# [Exercise goal]
All that is wanted is the lines from the first line of the listing below through the line containing "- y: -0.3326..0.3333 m", written out exactly with pictures left out.

++++ Raw data

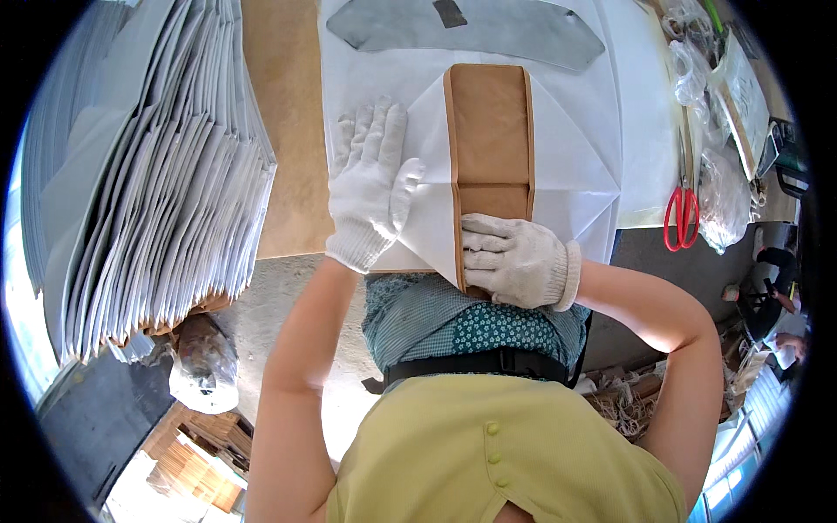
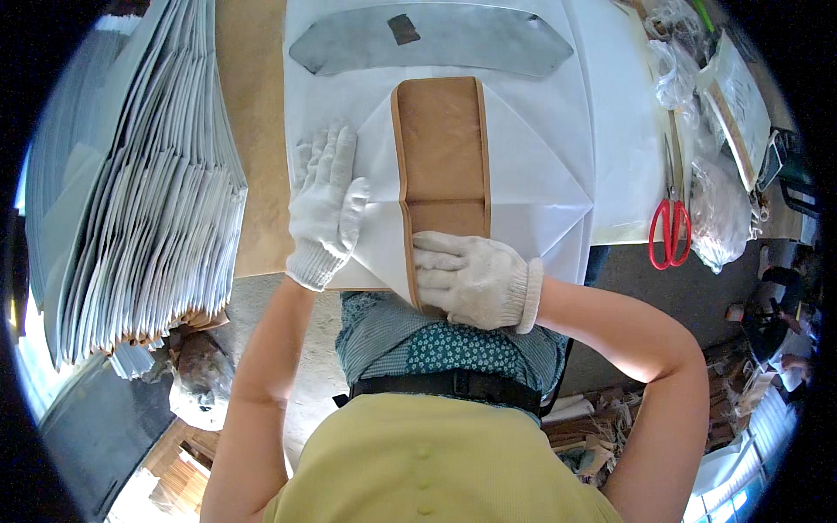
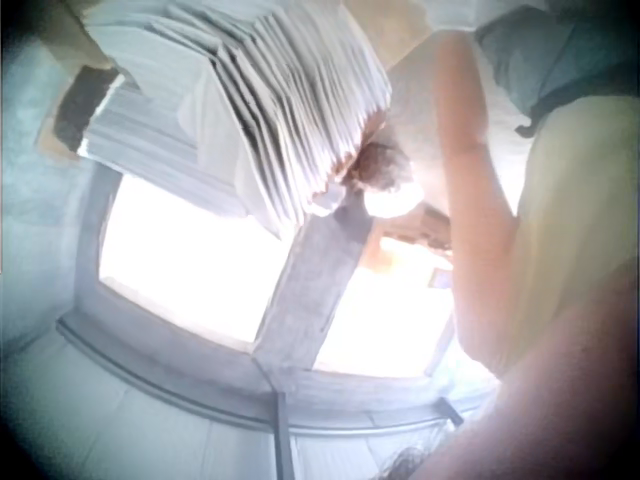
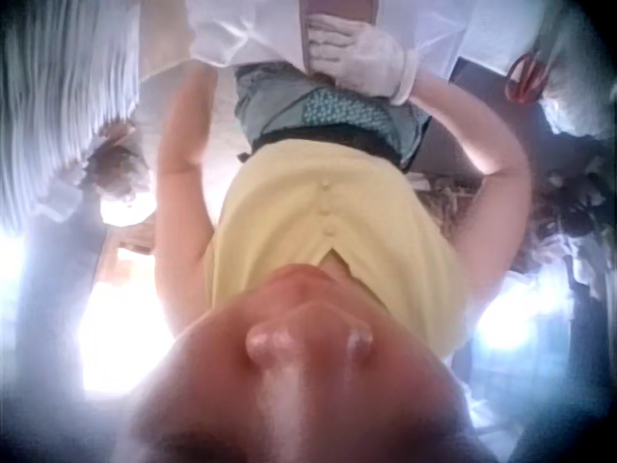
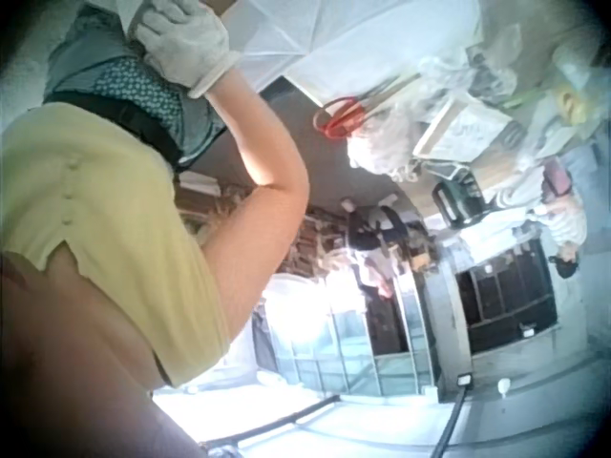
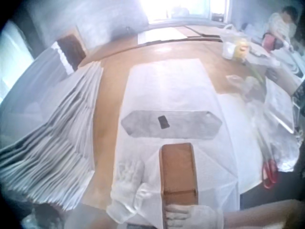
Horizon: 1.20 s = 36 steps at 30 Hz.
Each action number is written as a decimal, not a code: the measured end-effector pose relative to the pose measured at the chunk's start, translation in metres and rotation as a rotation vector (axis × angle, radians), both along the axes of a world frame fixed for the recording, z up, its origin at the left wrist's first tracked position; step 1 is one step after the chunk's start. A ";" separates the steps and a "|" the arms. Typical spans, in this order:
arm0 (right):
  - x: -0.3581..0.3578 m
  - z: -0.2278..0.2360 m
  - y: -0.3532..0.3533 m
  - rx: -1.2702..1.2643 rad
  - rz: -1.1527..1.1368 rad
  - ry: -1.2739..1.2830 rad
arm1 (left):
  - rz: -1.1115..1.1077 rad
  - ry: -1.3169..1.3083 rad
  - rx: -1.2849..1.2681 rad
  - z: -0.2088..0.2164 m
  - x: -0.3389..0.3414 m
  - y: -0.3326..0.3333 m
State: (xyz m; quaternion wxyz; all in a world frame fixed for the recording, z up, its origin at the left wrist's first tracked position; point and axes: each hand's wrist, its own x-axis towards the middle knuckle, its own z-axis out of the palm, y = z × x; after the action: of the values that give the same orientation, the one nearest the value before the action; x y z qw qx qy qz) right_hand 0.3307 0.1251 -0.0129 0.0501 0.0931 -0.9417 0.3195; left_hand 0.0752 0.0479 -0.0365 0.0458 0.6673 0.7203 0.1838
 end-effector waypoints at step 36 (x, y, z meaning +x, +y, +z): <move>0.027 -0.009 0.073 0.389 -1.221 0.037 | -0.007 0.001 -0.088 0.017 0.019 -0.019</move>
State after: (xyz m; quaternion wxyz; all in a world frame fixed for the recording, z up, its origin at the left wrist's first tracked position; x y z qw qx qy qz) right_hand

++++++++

# [Response]
Horizon: 1.20 s = 36 steps at 30 Hz.
Each action number is written as a decimal, not a code: the measured end-effector pose relative to the pose measured at the chunk's start, translation in metres and rotation as a rotation vector (axis × angle, radians), both along the axes of a world frame fixed for the recording, z up, its origin at the left wrist's first tracked position; step 1 is one step after the chunk's start. A ";" separates the steps and a "|" the arms. Typical spans, in this order:
arm0 (right):
  - x: -0.3581..0.3578 m
  - z: -0.2278..0.2360 m
  - y: -0.3532..0.3533 m
  - rx: -1.2702..1.2643 rad
  - rz: -1.1527..1.1368 rad
  - ry: -1.2739..1.2830 rad
arm1 (left):
  - rz: -1.1115..1.1077 rad
  - ry: -1.3169..1.3083 rad
  - rx: -1.2849..1.2681 rad
  - z: -0.2088..0.2164 m
  - x: -0.3389..0.3414 m
  - y: -0.3326..0.3333 m

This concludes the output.